The wittiest musical to brighten Broadway this season is “The Prom,” highlighted by smart lines in the book by Bob Martin and Chad Beguelin, and Beguelin’s amusing lyrics set to the on-target score by Matthew Sklar. Add an enjoyable cast, Casey Nicholaw’s slick direction and rousing choreography perfectly attuned to the subject matter and you have the ingredients for a sure-fire, word-of-mouth hit.
The plot gets far-fetched but nonetheless works by way of how it clicks together in the staging. We first meet a gang of Broadway types suffering a disastrous review in the New York Times for their latest show. How to recover? The answer is to boost their fame by doing something good for society. Eureka. They focus on a high school prom in a small town in Indiana where a lesbian student is barred from escorting another lesbian to the dance. Off the Broadway gang goes to Indiana to right the wrong.

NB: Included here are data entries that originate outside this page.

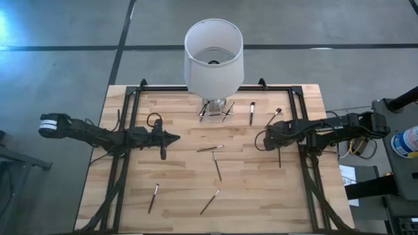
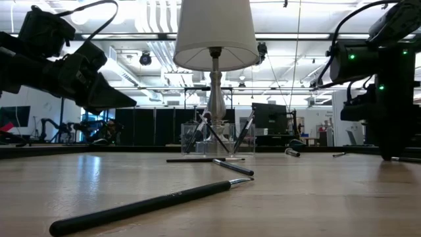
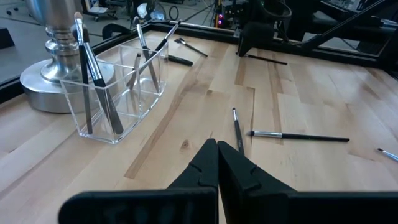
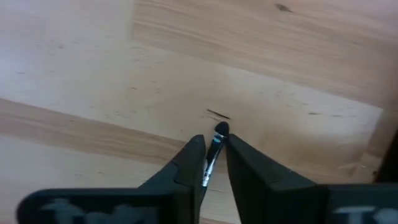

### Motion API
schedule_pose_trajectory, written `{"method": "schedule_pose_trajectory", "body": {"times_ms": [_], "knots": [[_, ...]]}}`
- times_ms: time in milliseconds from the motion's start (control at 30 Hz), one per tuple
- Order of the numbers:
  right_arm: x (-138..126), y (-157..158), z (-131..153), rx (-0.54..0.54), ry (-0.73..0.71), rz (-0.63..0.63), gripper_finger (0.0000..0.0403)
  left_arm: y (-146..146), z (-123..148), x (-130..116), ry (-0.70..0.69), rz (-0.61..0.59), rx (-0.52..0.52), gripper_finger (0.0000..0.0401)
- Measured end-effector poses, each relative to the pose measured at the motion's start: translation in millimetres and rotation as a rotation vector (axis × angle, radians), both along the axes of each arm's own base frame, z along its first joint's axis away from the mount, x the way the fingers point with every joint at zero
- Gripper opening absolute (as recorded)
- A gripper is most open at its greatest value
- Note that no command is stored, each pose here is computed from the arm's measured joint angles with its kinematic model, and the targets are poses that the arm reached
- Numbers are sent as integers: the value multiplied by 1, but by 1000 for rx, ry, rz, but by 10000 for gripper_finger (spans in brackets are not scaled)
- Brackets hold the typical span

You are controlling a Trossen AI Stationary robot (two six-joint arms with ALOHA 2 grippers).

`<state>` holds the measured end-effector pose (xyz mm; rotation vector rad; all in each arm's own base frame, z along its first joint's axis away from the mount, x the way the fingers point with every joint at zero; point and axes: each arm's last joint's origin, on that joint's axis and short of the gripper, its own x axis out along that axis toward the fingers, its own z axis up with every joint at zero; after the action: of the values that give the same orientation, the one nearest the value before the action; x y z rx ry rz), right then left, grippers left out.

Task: Put items in baskets/containers
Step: Put the black eyeshadow brush into the transparent organizer

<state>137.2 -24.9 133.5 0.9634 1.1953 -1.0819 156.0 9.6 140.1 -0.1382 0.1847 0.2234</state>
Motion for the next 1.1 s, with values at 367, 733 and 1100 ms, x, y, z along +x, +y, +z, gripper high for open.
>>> {"method": "schedule_pose_trajectory", "body": {"times_ms": [367,733,1100], "knots": [[11,-1,1,0,-103,74,33,0,0,0,0,0,-2,0],[21,-2,4,-74,-185,201,32,0,0,0,3,0,-3,0],[42,7,24,-262,-287,324,11,0,-1,0,10,0,-3,0]]}}
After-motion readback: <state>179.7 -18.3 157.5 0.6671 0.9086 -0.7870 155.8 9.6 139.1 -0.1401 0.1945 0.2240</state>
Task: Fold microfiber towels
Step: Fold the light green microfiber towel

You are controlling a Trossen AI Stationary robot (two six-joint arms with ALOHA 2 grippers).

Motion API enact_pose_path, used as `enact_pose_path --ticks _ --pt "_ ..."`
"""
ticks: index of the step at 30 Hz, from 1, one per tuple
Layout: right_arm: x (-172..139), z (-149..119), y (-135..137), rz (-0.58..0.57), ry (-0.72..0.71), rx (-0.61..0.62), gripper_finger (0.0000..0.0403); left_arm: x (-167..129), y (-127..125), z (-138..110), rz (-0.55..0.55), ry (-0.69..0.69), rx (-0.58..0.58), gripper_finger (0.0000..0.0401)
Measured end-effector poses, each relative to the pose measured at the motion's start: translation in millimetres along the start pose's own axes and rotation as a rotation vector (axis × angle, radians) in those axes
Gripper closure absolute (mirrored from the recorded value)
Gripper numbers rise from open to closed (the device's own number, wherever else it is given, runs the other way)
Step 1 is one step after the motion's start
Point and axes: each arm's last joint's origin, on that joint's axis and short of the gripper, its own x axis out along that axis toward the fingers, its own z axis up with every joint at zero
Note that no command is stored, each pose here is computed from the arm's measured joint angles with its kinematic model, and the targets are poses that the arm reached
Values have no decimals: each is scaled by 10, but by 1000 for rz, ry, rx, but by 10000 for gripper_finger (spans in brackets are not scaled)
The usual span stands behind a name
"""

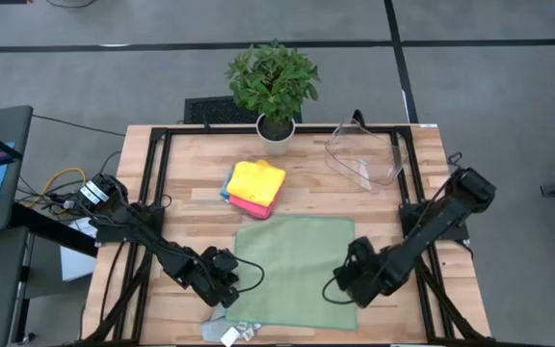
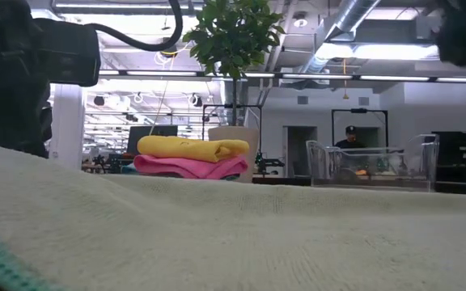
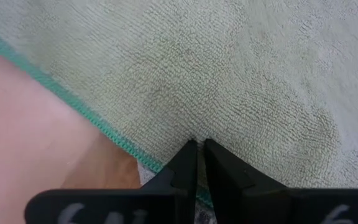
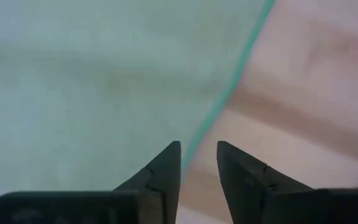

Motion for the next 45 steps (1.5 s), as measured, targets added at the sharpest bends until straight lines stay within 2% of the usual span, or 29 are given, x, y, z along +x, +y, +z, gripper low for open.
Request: enact_pose_path --ticks 2,5,11,15,20,24,29,31,33,36,38,40,41,45 --pt "97 -69 53 -6 32 -24 272 -2 -16 1 -17 25 -8 379" --pt "147 -133 131 51 49 -97 263 -36 -79 28 -59 74 14 379" --pt "9 -84 149 117 -27 -208 249 -111 -212 129 -126 136 64 379" --pt "-53 -36 28 31 -24 -196 248 -128 -245 179 -131 145 69 379" --pt "-66 -40 18 25 10 -194 241 -186 -196 273 -88 208 69 379" --pt "-60 -12 19 11 25 -155 215 -413 -137 404 -69 195 -2 379" --pt "-57 -2 19 4 38 -155 175 -816 15 559 -25 78 -97 379" --pt "-71 -73 54 64 48 -240 167 -952 38 589 -52 52 -116 379" --pt "-108 -224 106 178 60 -412 164 -1066 10 547 -115 75 -37 379" --pt "-163 -509 151 339 68 -626 165 -1214 -164 380 -292 83 187 379" --pt "-168 -673 163 408 77 -696 169 -1326 -317 221 -431 50 333 379" --pt "-166 -797 171 458 88 -737 173 -1401 -480 88 -567 10 421 379" --pt "-158 -846 172 473 93 -748 176 -1407 -537 30 -607 0 451 379" --pt "-110 -962 178 474 118 -776 185 -1332 -718 -173 -656 -18 534 379"
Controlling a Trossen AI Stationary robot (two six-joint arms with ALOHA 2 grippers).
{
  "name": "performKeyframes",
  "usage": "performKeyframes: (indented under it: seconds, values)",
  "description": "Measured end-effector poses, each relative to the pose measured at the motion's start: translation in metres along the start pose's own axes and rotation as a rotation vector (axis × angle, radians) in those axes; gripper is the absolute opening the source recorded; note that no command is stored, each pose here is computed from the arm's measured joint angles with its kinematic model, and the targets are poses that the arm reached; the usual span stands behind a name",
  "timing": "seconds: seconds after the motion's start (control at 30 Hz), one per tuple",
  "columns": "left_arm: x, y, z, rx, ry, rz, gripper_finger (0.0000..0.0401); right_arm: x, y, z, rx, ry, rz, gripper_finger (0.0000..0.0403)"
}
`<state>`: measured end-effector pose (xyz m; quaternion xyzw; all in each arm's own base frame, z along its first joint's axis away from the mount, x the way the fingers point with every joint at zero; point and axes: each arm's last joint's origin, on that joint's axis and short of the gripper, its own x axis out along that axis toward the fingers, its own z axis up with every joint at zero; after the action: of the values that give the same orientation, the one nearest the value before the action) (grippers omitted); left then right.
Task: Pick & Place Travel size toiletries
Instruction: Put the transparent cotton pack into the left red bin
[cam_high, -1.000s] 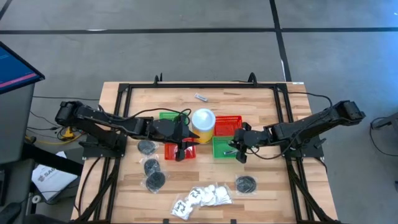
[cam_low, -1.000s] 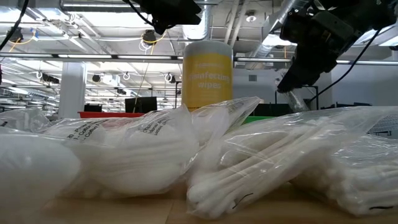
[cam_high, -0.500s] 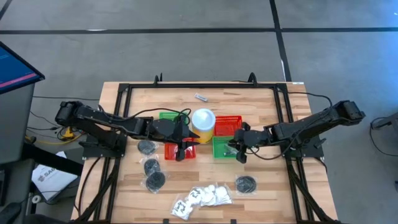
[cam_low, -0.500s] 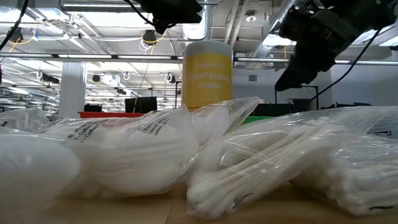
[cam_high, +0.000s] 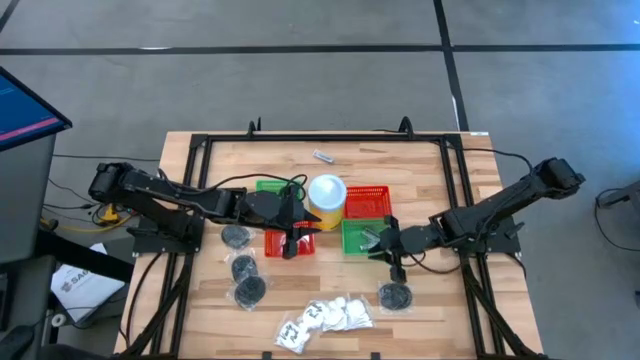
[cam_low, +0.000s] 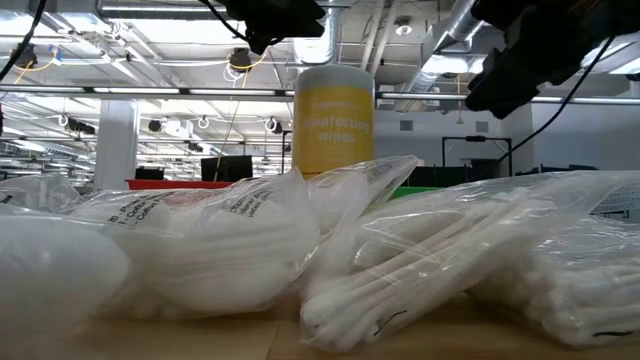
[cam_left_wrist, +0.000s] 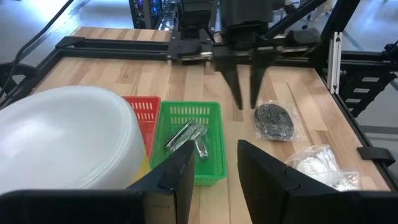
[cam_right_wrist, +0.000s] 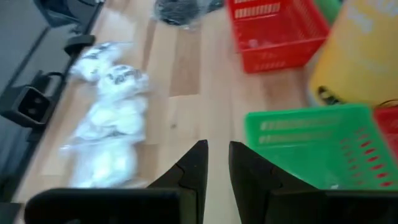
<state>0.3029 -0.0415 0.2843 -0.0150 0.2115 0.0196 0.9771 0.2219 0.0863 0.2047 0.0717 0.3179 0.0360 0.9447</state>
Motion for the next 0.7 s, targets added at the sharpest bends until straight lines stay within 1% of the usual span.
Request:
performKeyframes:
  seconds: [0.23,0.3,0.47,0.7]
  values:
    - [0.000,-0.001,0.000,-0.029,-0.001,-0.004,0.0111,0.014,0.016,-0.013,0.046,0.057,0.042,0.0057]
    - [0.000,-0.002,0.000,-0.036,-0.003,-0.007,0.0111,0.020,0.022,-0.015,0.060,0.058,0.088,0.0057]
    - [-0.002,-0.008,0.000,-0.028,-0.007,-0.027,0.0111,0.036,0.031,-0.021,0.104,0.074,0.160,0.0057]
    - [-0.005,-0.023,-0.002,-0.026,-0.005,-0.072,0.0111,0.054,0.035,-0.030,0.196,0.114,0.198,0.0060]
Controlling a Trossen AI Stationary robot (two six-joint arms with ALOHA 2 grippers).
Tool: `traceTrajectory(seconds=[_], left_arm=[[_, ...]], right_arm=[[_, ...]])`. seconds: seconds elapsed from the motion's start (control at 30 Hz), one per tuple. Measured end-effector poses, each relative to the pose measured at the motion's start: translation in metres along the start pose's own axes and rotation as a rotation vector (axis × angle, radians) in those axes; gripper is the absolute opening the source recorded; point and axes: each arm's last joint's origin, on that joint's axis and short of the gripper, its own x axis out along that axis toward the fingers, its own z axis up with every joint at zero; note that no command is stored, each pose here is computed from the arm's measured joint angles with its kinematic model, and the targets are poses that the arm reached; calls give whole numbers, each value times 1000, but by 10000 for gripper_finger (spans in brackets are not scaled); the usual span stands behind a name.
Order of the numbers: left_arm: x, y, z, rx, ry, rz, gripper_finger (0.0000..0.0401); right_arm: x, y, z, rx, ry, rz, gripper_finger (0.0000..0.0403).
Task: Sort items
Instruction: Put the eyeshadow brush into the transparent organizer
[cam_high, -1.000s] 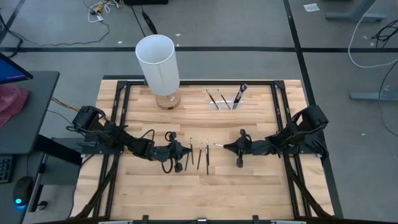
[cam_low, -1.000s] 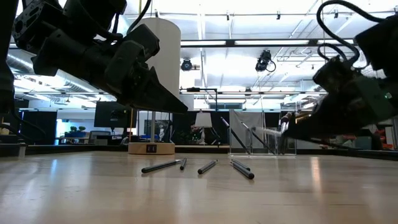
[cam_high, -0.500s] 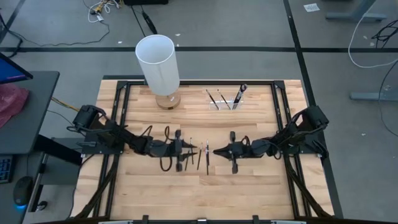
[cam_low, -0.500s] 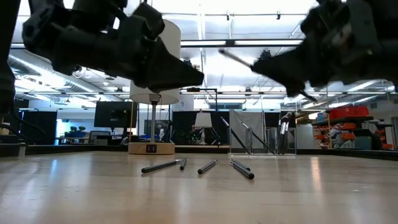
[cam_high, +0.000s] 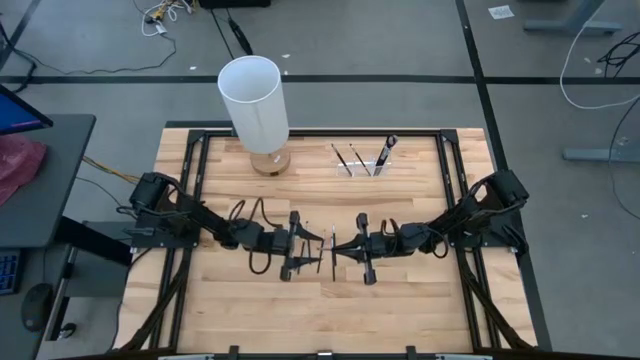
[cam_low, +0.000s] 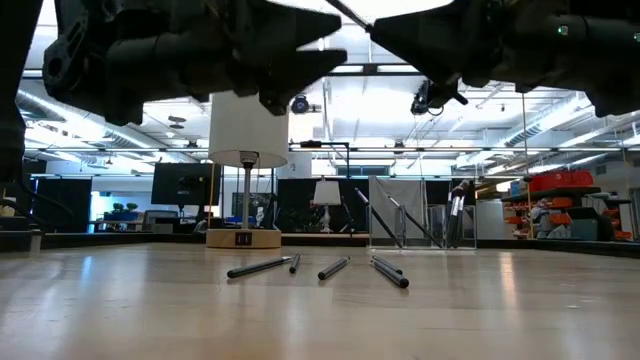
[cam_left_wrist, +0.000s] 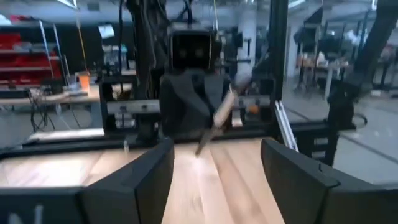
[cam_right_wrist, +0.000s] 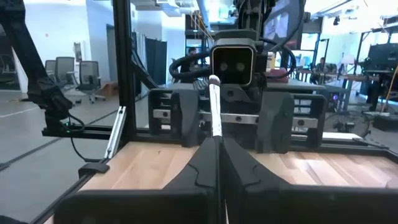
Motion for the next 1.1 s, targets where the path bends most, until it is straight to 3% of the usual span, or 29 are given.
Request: traceTrajectory(seconds=[0.33, 0.7, 0.87, 1.1], left_arm=[[18, -4, 16, -9, -56, -4, 169], [19, -5, 13, 6, -26, -3, 20], [18, -8, 11, 6, -5, -14, 20], [17, -9, 4, -18, 76, 15, 13]], right_arm=[[0, 0, 0, 1, -1, 1, 4], [0, 1, -1, 8, 14, 0, 5], [1, 1, -5, 41, 55, 4, 20], [-2, 1, -17, 55, 208, -22, 74]])
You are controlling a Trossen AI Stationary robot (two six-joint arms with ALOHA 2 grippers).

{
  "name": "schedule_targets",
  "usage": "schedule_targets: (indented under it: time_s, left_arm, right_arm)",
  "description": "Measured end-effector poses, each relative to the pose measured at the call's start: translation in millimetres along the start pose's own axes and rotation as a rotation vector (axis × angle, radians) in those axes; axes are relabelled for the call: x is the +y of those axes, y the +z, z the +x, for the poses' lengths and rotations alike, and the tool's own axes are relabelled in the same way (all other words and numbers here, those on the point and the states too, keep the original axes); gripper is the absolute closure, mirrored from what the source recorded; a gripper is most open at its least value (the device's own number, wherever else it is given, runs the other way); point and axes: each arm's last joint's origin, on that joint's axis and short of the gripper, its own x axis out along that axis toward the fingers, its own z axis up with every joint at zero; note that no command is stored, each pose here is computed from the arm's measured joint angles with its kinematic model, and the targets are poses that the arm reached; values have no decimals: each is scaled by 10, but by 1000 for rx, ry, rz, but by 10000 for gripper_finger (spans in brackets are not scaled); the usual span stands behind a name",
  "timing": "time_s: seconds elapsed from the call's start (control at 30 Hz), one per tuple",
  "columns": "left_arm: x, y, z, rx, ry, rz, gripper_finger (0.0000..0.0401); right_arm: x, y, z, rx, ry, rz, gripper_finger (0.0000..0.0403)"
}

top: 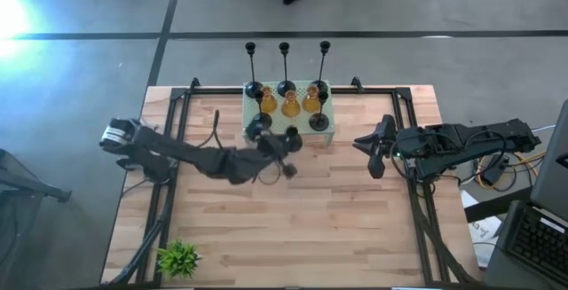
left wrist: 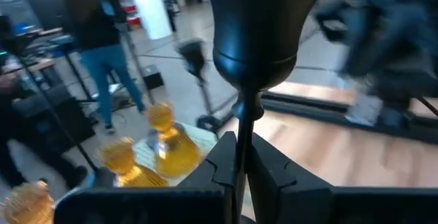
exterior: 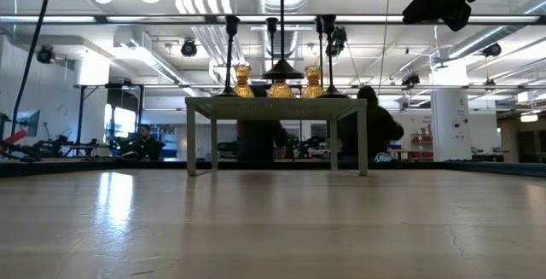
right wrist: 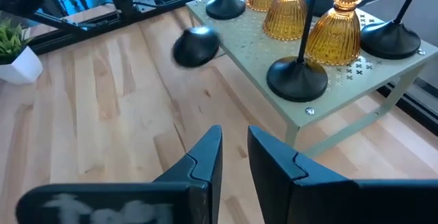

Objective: Pick & Place candle stick holders
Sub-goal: Align the small black candle holder with the other small black candle holders on the shelf

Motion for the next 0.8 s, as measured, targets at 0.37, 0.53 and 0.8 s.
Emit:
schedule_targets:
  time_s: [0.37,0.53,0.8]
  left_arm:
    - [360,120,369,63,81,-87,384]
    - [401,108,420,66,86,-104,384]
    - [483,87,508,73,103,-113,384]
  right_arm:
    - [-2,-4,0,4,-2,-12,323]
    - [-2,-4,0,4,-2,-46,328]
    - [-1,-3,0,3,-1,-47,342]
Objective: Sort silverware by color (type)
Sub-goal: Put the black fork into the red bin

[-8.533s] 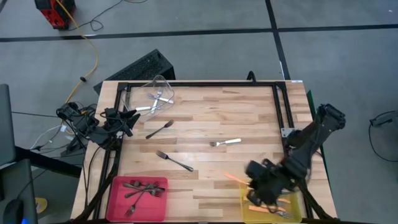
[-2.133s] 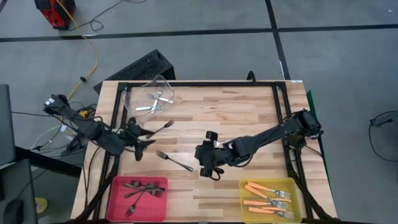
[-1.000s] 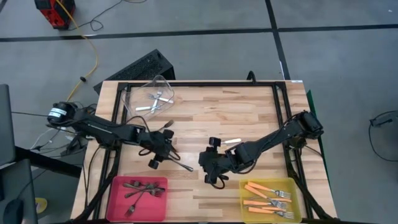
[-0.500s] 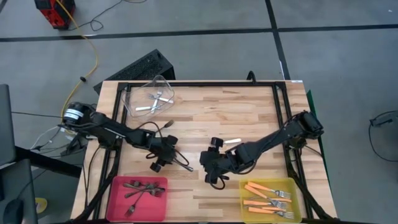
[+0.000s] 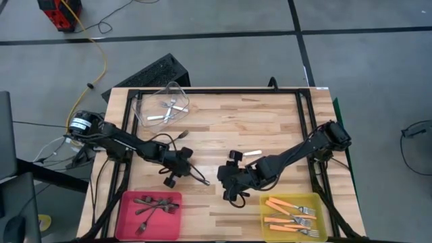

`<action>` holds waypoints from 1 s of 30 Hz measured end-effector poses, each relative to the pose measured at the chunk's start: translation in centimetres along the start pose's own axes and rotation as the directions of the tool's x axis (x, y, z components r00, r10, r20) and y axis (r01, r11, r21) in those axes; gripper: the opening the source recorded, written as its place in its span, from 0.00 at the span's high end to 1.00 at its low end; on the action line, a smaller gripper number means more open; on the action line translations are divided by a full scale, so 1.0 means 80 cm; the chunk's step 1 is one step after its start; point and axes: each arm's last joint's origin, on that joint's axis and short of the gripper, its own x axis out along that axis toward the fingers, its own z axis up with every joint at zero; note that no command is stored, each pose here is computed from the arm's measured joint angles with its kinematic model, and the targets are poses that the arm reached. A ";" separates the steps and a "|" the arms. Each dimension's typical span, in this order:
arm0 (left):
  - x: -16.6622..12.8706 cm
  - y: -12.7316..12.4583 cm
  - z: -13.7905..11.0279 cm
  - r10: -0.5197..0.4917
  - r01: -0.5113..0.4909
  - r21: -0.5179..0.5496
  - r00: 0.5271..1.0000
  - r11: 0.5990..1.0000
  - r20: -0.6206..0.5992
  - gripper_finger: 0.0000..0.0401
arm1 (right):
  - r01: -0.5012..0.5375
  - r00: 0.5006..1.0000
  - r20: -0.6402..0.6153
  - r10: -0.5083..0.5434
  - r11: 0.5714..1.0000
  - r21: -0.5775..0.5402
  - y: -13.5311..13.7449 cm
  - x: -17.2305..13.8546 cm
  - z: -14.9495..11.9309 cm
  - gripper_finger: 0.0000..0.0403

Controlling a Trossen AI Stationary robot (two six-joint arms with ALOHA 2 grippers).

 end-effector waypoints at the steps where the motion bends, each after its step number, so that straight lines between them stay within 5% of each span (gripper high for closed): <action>1: 0.000 0.000 0.000 0.007 -0.007 -0.003 1.000 1.000 -0.002 0.98 | -0.002 1.000 0.000 0.002 1.000 -0.001 0.001 -0.001 -0.001 0.55; 11: -0.014 0.003 0.006 0.061 -0.056 -0.069 0.996 0.996 0.066 1.00 | -0.032 0.999 0.008 0.031 0.999 0.015 0.019 -0.010 -0.008 0.55; 23: -0.106 0.001 0.013 0.226 -0.193 -0.160 0.949 0.968 0.221 1.00 | 0.022 0.998 0.058 -0.024 0.999 0.037 0.026 -0.016 -0.009 0.55; 30: -0.178 -0.016 0.018 0.360 -0.295 -0.209 0.813 0.932 0.457 1.00 | 0.015 0.992 0.128 -0.014 1.000 -0.005 0.029 -0.016 0.000 0.55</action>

The actor contingent includes Brooks Ashmanskas uproariously playing the outlandishly gay Barry Glickman, Christopher Sieber as the hyper-egotistical actor Trent Oliver, and in the performance I saw, the wonderful, strong-voiced Kate Marilley in the droll role of actress Dee Dee Allen, a part usually played by Beth Leavel. There is also Angie Schworer as the sexy, long-legged blonde Angie. Together they are hilarious.
As a long-time member of Drama Desk, I got a special kick out of the situation when in order to impress the clerk in a run-of-the-mill motel in Indiana to assign a best room, a Drama Desk award statue is plopped on the desk to prove Broadway stature--a delightful in-joke, only one of many in the show.
As for the local Indiana crisis, Caitlin Kinnunen is superb as the shy lesbian Emma, and Isabelle McCalla is excellent as her girlfriend Allysa, who is reluctant to come out of the closet because of her overbearing mother, who leads the town fight to uphold bias by banning lesbians from the prom.
There is also the very decent African-American principal, Mr. Hawkins, played appealingly by Michael Potts, and a romantic touch is added when he and Dee Dee are mutually attracted. There’s a lot of fuss when the Broadway gang is greeted as intruders, something the plot has to resolve.
The beauty of the consistently entertaining show is that much is expressed via the music and lyrics, just as it should be in a musical. For example, Angie loosens up Emma in a song called “Zazz,” recalling the kind of number Bob Fosse used to perfect. Dee Dee Allen gets a major number, “The Lady’s Improving.” As for the lesbian students, Emma and Alyssa team nicely in “Dance With You.”
The Broadway group's outrageousness gets off to a rousing start with the opening number, “Changing Lives” and its quick reprise, with Marilley, Ashmanskas, Schworer, and Sieber having a ball expressing the personalities of the characters they portray.
A terrific ensemble masters the spirited, demanding choreography, often to audience applause. Ann Roth and Matthew Pachtman go to town with the colorful costumes they designed, and Scott Pask has designed sets that niftily house the unfolding situations.
“The Prom” strikes a blow for gender equality while satirizing the egos of liberal Broadway actors pitted against the conception of puritanical Indiana. The message is there in this Trump era, but it is delivered with s view toward making the show fun-filled and packed with entertainment blending with the underlying sincerity. At the Longacre Theatre, 220 West 48th Street. Phone: 212-239-6200. Reviewed November 18, 2018.